Problem to work on:
Find the line containing "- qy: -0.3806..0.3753" in the records below. Copy exactly that line and each one after it, ending at the line containing "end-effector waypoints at", and nothing more.

Collected data
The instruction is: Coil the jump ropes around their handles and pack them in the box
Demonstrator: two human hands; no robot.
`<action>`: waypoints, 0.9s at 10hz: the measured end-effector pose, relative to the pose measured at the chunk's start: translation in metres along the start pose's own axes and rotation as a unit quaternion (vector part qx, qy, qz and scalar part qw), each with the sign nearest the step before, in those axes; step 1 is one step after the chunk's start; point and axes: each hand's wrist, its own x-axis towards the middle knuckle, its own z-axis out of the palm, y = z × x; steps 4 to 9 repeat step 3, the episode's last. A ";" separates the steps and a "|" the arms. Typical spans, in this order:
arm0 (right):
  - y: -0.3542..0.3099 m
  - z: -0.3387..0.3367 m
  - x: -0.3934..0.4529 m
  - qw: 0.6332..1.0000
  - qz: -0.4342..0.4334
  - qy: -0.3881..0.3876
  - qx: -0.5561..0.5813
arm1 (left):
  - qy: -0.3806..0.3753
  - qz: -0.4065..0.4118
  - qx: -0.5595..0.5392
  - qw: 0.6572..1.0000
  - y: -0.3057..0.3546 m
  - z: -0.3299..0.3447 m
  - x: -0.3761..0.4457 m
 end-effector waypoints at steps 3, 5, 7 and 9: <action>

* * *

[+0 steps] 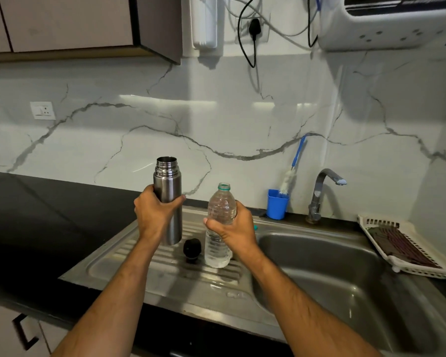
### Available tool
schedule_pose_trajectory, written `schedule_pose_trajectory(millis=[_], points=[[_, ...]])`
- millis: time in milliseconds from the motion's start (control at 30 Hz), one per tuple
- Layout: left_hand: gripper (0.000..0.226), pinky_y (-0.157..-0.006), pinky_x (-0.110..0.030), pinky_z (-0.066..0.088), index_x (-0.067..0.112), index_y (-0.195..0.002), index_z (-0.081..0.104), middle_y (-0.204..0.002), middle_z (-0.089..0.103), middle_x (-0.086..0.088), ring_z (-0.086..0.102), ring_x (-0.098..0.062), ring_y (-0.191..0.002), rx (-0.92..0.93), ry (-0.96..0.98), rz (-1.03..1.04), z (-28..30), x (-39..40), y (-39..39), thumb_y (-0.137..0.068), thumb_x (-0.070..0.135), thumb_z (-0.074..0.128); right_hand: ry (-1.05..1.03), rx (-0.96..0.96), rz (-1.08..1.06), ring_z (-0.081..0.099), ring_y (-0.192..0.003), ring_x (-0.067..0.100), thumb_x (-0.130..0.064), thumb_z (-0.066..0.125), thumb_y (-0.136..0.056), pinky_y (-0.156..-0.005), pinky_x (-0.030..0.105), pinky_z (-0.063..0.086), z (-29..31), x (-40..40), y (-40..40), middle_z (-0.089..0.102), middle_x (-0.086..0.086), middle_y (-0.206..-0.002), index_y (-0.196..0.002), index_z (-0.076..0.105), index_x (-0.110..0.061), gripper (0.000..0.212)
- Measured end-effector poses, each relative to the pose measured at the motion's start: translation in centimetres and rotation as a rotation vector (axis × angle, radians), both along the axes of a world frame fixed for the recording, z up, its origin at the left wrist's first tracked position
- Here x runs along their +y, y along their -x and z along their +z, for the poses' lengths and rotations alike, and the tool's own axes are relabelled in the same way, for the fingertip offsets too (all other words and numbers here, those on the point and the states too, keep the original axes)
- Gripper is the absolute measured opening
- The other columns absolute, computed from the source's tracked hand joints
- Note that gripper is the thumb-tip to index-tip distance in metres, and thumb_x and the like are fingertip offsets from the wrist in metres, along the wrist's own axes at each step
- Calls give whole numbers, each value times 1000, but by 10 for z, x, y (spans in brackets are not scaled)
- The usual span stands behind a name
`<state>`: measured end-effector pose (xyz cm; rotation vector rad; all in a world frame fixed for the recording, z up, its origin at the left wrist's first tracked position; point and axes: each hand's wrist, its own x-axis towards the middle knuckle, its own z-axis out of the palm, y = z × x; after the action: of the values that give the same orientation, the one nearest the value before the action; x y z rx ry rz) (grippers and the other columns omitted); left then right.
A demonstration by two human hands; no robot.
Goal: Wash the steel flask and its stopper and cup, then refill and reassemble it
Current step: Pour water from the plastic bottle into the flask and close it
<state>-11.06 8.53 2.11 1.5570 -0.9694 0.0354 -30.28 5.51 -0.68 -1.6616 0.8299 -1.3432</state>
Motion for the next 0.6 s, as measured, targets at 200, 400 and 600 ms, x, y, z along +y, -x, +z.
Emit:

Solution to this task:
  - qy: -0.3806..0.3753
  - qz: -0.4065..0.4118
  - qx: -0.5595..0.5392
  - qw: 0.6572..1.0000
  - y: -0.3057..0.3546 m
  - z: -0.3299..0.3447 m
  - x: -0.3761..0.4457 m
 end-effector waypoints at steps 3, 5, 7 and 9: <action>

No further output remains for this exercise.